Een ring heeft vier hoeken, twee neutralen (de witte) en twee gekleurde (rode en blauwe hoek), waar de boksers voor, tijdens en kort na de wedstrijd zitten. Bij een hoek waar een bokser staat, rood of blauw, moeten steeds aanwezig zijn: een emmer water, een fles water en, soms zie je het nog wel eens bij profs, een bak met hars.
In een officiële bokswedstrijd, die in de ring wordt gehouden, heeft iedere amateurbokser recht op bijstand van twee helpers. Eén van de helpers moet gediplomeerd zijn. Eén daarvan mag niet in de hoek van de bokser komen, doch moet zich bepalen tot het aanreiken van water, spons en andere dingen. Ook het schreeuwen of aanwijzingen geven vanuit de hoek is niet toegestaan.

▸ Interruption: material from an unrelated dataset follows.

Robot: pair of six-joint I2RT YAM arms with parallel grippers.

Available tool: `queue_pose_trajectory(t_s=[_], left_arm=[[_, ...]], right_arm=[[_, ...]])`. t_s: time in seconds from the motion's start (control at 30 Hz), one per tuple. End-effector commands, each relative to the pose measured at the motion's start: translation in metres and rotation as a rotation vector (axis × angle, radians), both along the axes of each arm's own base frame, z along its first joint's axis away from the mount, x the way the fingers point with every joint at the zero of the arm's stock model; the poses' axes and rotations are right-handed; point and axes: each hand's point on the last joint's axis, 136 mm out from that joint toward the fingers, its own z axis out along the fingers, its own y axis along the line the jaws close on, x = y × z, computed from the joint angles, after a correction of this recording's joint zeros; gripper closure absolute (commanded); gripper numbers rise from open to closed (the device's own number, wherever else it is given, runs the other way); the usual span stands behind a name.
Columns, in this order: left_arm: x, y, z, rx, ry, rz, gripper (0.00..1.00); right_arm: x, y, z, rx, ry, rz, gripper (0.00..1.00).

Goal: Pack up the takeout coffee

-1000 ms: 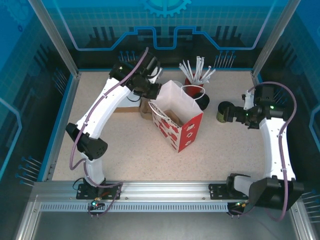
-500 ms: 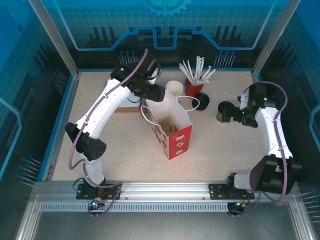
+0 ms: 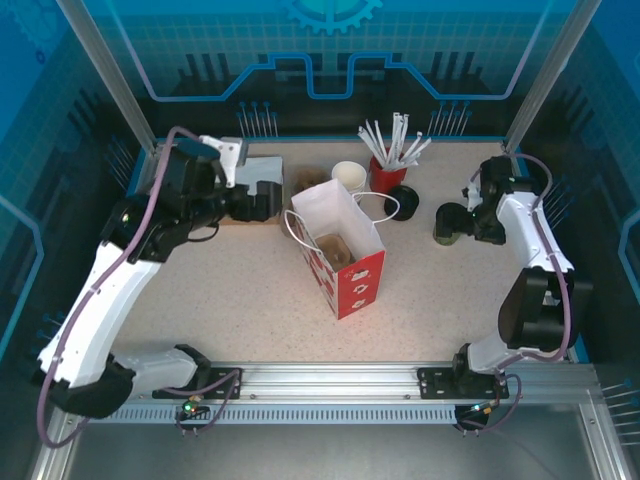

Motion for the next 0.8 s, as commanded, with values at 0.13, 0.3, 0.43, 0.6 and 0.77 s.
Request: queue_pose_trajectory(t_s=[0.13,0.3,0.43,0.6,0.77], left_arm=[[-0.012,0.019,-0.016,-0.058,-0.004,0.088,0.01],[-0.022,0.027,-0.028,-0.048,0.027,0.109,0.01],[-0.026,0.029,-0.030,-0.043,0.031,0.114,0.01],[-0.027,0.030,-0.027,-0.047,0.025,0.115,0.01],[-0.026,0.030,-0.026,-0.046,0.022,0.115,0.01]], right_arm=[[0.023,0.002,-0.006,-0.014,0.013,0.012,0.00],[0.029,0.004,-0.018,-0.013,0.046,0.024,0.00],[0.038,0.002,-0.024,-0.028,0.059,0.029,0.00],[0.048,0.000,-0.027,-0.033,0.076,0.044,0.00],[0.057,0.002,-0.034,-0.016,0.103,0.060,0.00]])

Een secondant (helper) moet de bokser naar de ring begeleiden. Hij moet hem voor de partij en in de pauze tussen de ronden raad geven en verfrissen. Een goede helper is van belang voor een bokser. Hij kan deze zelfvertrouwen geven, hem wijzen op tactische fouten en een aandeel hebben in de verloop van de partij. Sommige helpers zie je in de hoek tekeer gaan als een gek. Zodra de bokser zijn hoek benadert, begint hij al te schreeuwen en te tieren, het ene scheldwoord na het andere komt er uit en vooral hard, zodat de zaal hem ook goed kan horen.